My mum is going on holiday to the other side of the world. Alone. At the airport I hug her tight and fight inevitable tears as I say goodbye.
“Have a good time! Stay safe and remember to keep your bag close to you.”
“Yes Mummy.” Her smile is cheeky, her voice reassuring.
“And I love you.”
“Love you too.”
My heart is racing, irrational fear worming its way through my body. I want to say so much more than I love you. I want to tell Mum how I always needed her even if it appeared I didn’t, how I hoped I’d always been there for her the way she had been there for me.
Reason tells me I can’t blurt all that out. Mum deserves to have a joyful journey not have my anxiety as her travelling companion. So I stifle the fear and push away the words that might frighten her.
Then she is gone, the Customs queue sweeping her away from me. I stand there for a few moments, expecting one last smile or wave. Now the train waits, to take me back home. Alone.
Mum held my hand until I could stand on my own. She knew when it was the right time to let go, when to let me fall, when to wait for me to get back up again and find my way.
Through the years, Mum walked beside me and away from me, knowing how to let go without ever really letting go.

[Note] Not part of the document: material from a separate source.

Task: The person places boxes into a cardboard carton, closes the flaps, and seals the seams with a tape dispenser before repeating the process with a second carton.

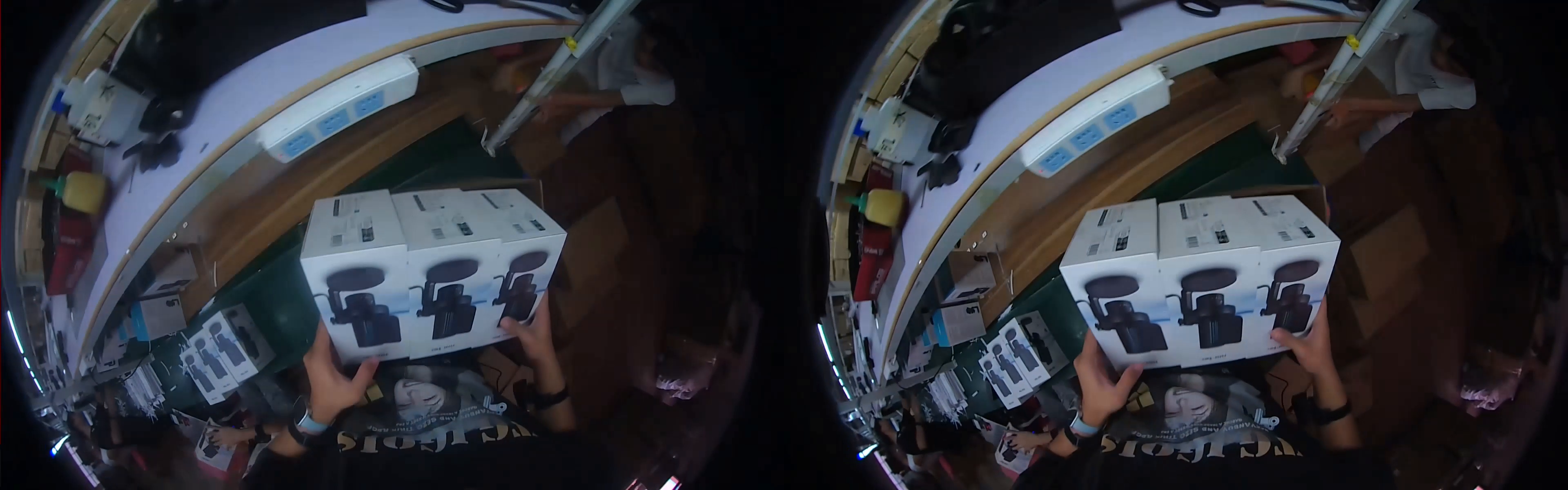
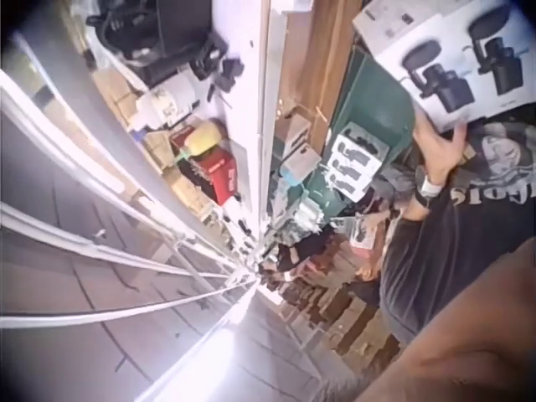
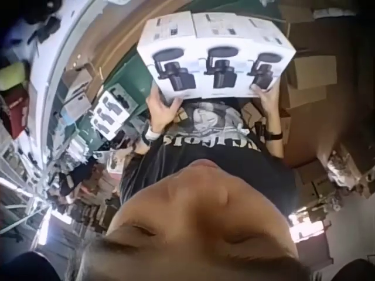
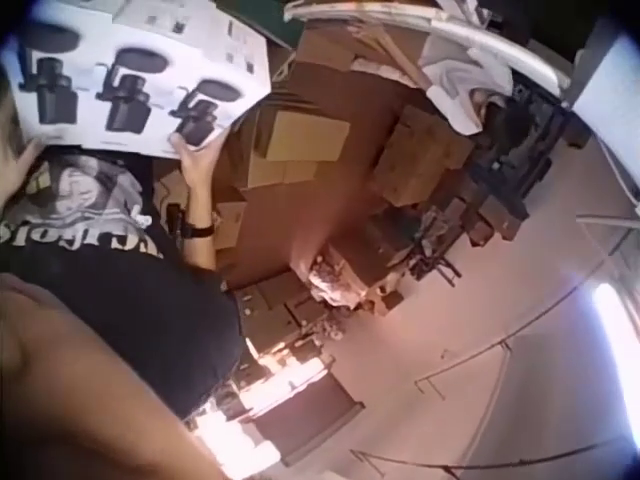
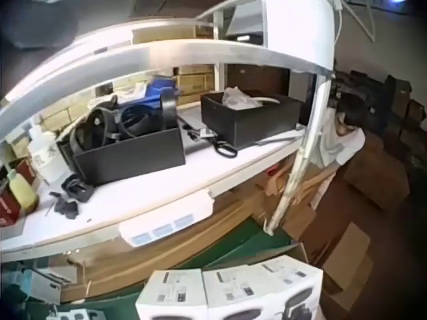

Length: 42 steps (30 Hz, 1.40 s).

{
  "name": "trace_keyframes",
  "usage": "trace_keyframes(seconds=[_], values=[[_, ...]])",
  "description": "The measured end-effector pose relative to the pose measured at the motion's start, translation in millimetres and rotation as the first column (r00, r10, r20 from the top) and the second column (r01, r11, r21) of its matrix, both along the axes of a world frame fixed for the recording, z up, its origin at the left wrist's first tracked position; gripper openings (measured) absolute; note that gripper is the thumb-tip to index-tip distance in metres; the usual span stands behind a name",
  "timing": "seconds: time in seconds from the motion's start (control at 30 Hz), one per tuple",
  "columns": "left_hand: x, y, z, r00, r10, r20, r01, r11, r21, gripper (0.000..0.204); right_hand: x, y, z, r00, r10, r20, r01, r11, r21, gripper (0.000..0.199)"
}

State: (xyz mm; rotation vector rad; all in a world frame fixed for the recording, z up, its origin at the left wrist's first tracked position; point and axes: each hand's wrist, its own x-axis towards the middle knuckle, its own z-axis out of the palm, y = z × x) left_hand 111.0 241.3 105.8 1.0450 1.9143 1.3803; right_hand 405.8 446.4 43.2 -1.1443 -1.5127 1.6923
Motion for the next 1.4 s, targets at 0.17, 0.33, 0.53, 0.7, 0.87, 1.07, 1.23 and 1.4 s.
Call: trace_keyframes(seconds=[0.17,0.33,0.53,0.7,0.87,1.07,1.23,1.4], values=[[14,6,36,0.941,0.072,0.329,-0.005,0.980,-0.200,0.073,10,-3,23,0.992,0.073,0.099,-0.055,0.984,-0.171,0.096],[15,1,54,0.911,0.088,0.404,0.029,0.961,-0.276,0.070,7,14,48,0.982,0.131,0.139,-0.112,0.984,-0.137,0.091],[9,-19,81,0.908,-0.029,0.419,0.177,0.931,-0.319,0.068,5,35,80,0.965,0.212,0.157,-0.181,0.966,-0.186,0.090],[6,-5,63,0.871,-0.020,0.492,0.172,0.948,-0.266,0.068,-6,57,85,0.937,0.254,0.240,-0.224,0.964,-0.145,0.084],[-27,42,41,0.966,-0.025,0.259,0.061,0.989,-0.135,0.065,-47,95,71,0.899,0.313,0.306,-0.325,0.946,-0.014,0.075],[-54,81,45,0.985,0.030,0.171,-0.015,0.996,-0.085,0.062,-69,118,79,0.894,0.314,0.321,-0.341,0.940,0.029,0.073],[-52,72,34,0.992,0.032,0.126,-0.025,0.998,-0.055,0.065,-70,102,71,0.909,0.259,0.326,-0.305,0.947,0.098,0.069],[-12,-28,54,0.985,0.079,0.154,-0.072,0.996,-0.046,0.080,-52,30,83,0.922,0.221,0.318,-0.297,0.930,0.215,0.070]])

Today it is my turn.
It is the end of the school day by the time the train begins to snake its way out of Central. At each stop children burst through the train doors, fighting over seats, their laughter and voices filling the carriages.
“Is it okay if we sit here?”
I look up to see three girls, their arms full of heavy bags.
They sit down, talking as if they have saved up all their words for now. I am reading a magazine but I can’t help eavesdropping on their animated conversation. I look up to steal a glance, to soak up their breathless energy.
One of the girls takes a phone out of the depths of her school bag.
“Can you pick me up from the train station in about twenty? We got out of school early.”
A woman starts to speak as the girl closes her phone and picks up the conversation from before. My heart tugs. I am catapulted back to my teenage days. Was I so dismissive? So blasé about the presence of Mum in my life? My heart tugs again. I know that I wasn’t.
I could have had a daughter like this girl. Quick to dismiss. Or a daughter like me. Quick to love.
I look again at these girls. I want to draw them to me, into my world now. I want them to know the love, the joy, the fear, the holding on, the letting go, how it travels through the years, from your Mum to you and back again.
This is the resolute nature of time. We can’t go back. We can’t go forward. And yet time circles around us, so we learn what it is that ties us to the people we love, so we learn how to give back what we have been given.
A short time later, the train is empty. I hear my phone beep. It’s Mum. Her plane is delayed. She isn’t on her way to the other side of the world just yet. Time gives me time before I need to let go.